▸ PROBLEM REQUIREMENTS: Print exactly the lines below between the line holding "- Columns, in" and the line holding "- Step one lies", inclusive, and nothing more.

★ ★ ★

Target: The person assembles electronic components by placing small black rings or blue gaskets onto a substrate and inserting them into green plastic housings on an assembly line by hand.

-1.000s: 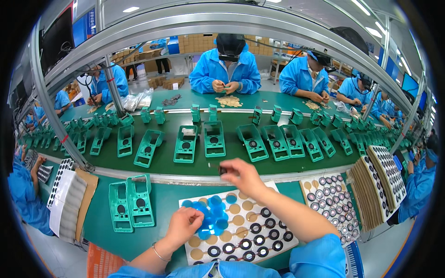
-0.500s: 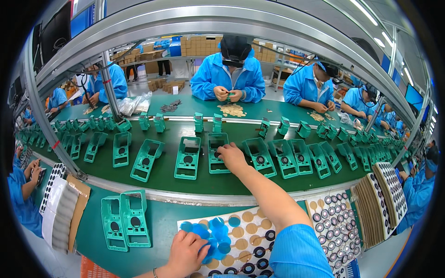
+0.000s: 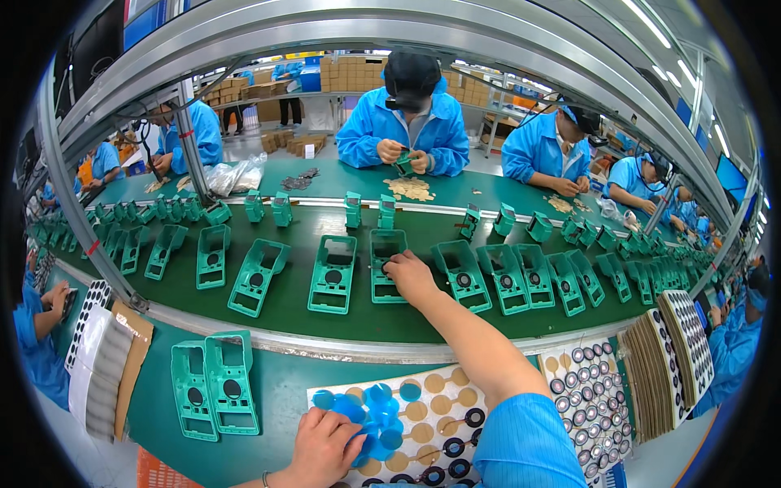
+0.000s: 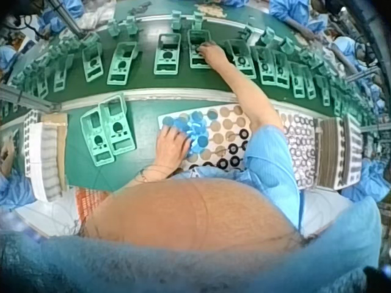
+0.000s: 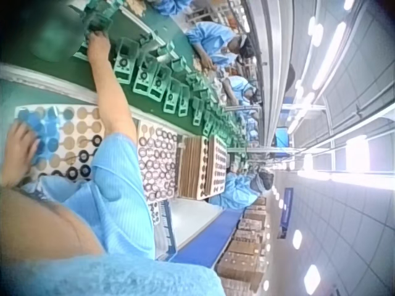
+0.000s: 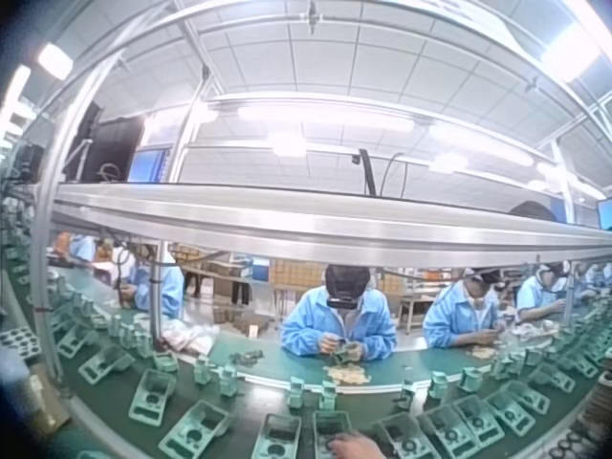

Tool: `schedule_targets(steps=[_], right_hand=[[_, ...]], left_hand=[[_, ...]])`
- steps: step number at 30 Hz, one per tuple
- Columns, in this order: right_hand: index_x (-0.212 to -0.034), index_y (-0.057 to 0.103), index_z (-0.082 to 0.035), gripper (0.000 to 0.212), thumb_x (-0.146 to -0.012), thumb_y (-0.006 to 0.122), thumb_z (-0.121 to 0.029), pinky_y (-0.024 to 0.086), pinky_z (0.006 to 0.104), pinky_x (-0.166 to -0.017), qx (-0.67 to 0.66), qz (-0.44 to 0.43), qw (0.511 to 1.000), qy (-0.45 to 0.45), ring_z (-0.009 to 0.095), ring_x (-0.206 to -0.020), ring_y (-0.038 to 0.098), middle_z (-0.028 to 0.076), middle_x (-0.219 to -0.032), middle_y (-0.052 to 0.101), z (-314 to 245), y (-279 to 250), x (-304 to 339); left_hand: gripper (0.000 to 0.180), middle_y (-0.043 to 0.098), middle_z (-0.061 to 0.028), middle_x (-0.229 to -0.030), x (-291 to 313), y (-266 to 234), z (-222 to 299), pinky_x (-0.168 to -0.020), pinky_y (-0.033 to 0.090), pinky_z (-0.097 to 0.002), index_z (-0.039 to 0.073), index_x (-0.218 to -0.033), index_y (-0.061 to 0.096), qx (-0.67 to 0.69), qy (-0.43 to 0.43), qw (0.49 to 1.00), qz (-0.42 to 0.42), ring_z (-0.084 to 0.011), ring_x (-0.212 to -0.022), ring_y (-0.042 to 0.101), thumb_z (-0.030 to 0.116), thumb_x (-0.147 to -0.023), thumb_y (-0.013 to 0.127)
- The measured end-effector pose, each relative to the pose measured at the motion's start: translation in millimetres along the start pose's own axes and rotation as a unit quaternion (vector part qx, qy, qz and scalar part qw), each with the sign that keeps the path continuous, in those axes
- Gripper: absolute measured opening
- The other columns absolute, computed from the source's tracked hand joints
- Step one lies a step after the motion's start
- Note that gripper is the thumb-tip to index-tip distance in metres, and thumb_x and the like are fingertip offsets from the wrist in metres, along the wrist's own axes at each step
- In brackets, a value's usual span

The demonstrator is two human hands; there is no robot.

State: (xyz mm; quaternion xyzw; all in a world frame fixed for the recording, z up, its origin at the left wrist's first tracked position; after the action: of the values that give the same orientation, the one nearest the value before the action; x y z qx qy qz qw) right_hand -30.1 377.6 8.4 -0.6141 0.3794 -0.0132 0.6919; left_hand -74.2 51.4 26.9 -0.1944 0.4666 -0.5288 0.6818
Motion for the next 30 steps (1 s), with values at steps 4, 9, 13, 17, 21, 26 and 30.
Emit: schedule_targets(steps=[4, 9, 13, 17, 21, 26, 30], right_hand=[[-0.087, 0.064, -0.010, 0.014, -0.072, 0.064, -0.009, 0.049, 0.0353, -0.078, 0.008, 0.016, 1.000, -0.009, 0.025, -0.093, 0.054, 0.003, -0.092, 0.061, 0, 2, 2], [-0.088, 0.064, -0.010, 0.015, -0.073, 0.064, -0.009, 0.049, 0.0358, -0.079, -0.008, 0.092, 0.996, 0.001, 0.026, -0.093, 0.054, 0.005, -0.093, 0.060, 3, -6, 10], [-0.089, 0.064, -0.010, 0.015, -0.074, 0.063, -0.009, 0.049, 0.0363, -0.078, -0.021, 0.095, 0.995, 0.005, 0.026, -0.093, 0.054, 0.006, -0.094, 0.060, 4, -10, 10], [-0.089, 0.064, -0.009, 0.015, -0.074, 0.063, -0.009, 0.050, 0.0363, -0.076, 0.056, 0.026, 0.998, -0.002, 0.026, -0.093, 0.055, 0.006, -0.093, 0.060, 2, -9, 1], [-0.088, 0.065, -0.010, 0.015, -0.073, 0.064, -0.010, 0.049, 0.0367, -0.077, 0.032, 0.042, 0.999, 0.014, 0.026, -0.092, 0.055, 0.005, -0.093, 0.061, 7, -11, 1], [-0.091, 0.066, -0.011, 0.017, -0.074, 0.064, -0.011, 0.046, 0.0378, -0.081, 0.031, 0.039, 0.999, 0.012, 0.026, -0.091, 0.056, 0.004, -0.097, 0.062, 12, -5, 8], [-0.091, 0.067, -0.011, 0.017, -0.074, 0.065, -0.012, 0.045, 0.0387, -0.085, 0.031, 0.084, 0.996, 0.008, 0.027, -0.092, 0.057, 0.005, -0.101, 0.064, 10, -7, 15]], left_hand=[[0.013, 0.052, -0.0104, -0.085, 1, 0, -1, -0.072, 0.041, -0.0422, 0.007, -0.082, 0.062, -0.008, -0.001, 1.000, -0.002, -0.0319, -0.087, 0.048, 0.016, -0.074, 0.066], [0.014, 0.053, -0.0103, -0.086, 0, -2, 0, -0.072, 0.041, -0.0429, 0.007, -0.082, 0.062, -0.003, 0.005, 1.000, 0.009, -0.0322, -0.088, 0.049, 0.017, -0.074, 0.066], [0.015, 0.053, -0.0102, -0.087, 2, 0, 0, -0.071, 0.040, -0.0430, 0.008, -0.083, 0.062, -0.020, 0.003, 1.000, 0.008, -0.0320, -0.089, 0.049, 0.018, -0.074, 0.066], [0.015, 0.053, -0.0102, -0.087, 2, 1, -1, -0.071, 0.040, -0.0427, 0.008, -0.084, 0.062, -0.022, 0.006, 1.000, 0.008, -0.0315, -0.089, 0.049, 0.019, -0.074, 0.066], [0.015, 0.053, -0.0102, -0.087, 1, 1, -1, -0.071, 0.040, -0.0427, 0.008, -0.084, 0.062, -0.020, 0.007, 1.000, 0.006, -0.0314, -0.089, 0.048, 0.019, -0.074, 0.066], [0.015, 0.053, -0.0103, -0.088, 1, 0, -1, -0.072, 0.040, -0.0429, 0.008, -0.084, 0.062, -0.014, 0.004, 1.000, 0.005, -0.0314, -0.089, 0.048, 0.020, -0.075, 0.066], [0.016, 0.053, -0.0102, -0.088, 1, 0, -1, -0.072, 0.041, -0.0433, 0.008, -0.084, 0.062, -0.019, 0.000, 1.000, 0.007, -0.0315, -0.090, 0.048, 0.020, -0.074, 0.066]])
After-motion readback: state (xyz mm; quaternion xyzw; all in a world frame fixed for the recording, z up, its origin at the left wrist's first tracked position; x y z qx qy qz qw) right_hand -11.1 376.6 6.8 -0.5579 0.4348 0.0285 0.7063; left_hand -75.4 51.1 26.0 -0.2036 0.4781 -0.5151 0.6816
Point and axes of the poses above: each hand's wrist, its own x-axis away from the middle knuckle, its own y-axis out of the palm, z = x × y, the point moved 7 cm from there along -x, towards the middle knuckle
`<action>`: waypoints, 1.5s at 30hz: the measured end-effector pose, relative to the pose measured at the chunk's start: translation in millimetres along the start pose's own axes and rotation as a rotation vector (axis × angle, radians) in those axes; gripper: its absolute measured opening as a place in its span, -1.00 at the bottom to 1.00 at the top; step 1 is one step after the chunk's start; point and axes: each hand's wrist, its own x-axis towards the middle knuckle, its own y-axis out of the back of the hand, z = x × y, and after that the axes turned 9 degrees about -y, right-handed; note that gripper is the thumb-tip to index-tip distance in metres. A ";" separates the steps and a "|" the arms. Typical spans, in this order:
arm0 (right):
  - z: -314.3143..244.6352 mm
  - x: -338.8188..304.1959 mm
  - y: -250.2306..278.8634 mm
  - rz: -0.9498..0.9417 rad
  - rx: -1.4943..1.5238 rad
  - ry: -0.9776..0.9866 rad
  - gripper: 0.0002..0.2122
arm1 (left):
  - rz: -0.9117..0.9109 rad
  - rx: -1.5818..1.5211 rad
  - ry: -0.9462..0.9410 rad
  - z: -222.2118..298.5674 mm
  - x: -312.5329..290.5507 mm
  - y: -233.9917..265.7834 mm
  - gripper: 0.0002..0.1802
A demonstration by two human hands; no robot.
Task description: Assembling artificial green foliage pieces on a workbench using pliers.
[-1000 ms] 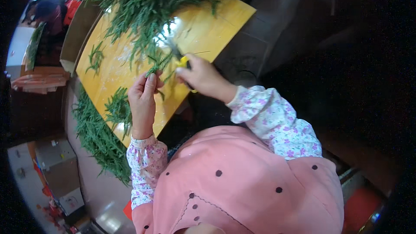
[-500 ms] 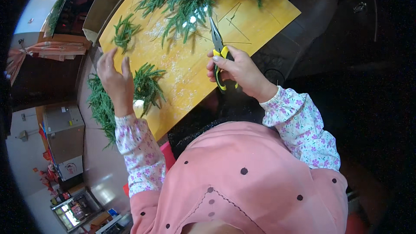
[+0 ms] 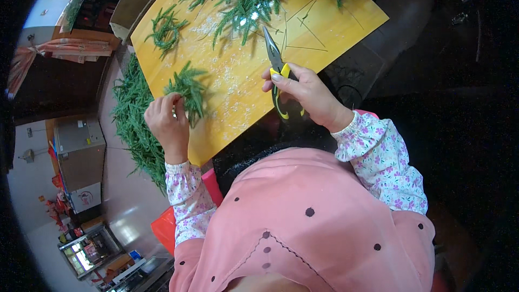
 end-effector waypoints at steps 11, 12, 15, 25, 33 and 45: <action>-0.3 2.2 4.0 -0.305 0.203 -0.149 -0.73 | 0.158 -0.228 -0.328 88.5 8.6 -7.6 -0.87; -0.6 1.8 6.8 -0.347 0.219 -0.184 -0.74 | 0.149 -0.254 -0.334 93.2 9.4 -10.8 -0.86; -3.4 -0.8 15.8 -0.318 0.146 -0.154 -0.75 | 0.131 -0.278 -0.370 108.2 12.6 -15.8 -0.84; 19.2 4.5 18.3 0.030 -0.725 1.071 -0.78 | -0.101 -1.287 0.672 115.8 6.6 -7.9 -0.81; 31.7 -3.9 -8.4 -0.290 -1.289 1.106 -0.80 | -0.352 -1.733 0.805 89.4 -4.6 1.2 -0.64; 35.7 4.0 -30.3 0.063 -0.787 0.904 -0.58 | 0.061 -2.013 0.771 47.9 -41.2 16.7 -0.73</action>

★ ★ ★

▸ RESPONSE:
- Columns, in this order: right_hand: index_x (-0.212 to -0.034), index_y (-0.057 to 0.103), index_z (-0.082 to 0.035), gripper (0.000 to 0.212), thumb_x (-0.146 to -0.012), thumb_y (-0.006 to 0.122), thumb_z (-0.121 to 0.029), pinky_y (-0.024 to 0.086), pinky_z (0.006 to 0.104), pinky_x (-0.166 to -0.017), qx (-0.67 to 0.66), qz (-0.44 to 0.43), qw (0.511 to 1.000), qy (-0.45 to 0.45), ring_z (-0.009 to 0.095), ring_x (-0.206 to -0.020), ring_y (-0.038 to 0.098), middle_z (-0.028 to 0.076), middle_x (-0.219 to -0.032), middle_y (-0.052 to 0.101), z (-314 to 245), y (-279 to 250), x (-304 to 339); left_hand: gripper (0.000 to 0.180), middle_y (-0.043 to 0.098), middle_z (-0.061 to 0.028), middle_x (-0.229 to -0.030), x (-291 to 313), y (-266 to 234), z (-222 to 299), pinky_x (-0.168 to -0.020), pinky_y (-0.033 to 0.090), pinky_z (-0.097 to 0.002), index_z (-0.039 to 0.073), index_x (-0.218 to -0.033), index_y (-0.061 to 0.096), qx (-0.67 to 0.69), qy (-0.43 to 0.43), qw (0.49 to 1.00), qz (-0.42 to 0.42), ring_z (-0.084 to 0.011), ring_x (-0.212 to -0.022), ring_y (-0.042 to 0.101), thumb_z (-0.030 to 0.116), thumb_x (-0.147 to -0.023), thumb_y (-0.013 to 0.127)
- The measured end-effector pose, each relative to the pose measured at the motion's start: translation in millimetres along the start pose's own axes and rotation as a unit quaternion (vector part qx, qy, qz and scalar part qw), each with the sign that keeps the path continuous, in those axes
- Gripper: absolute measured opening
- The other columns absolute, computed from the source's tracked hand joints
- Step one lies a step after the motion's start

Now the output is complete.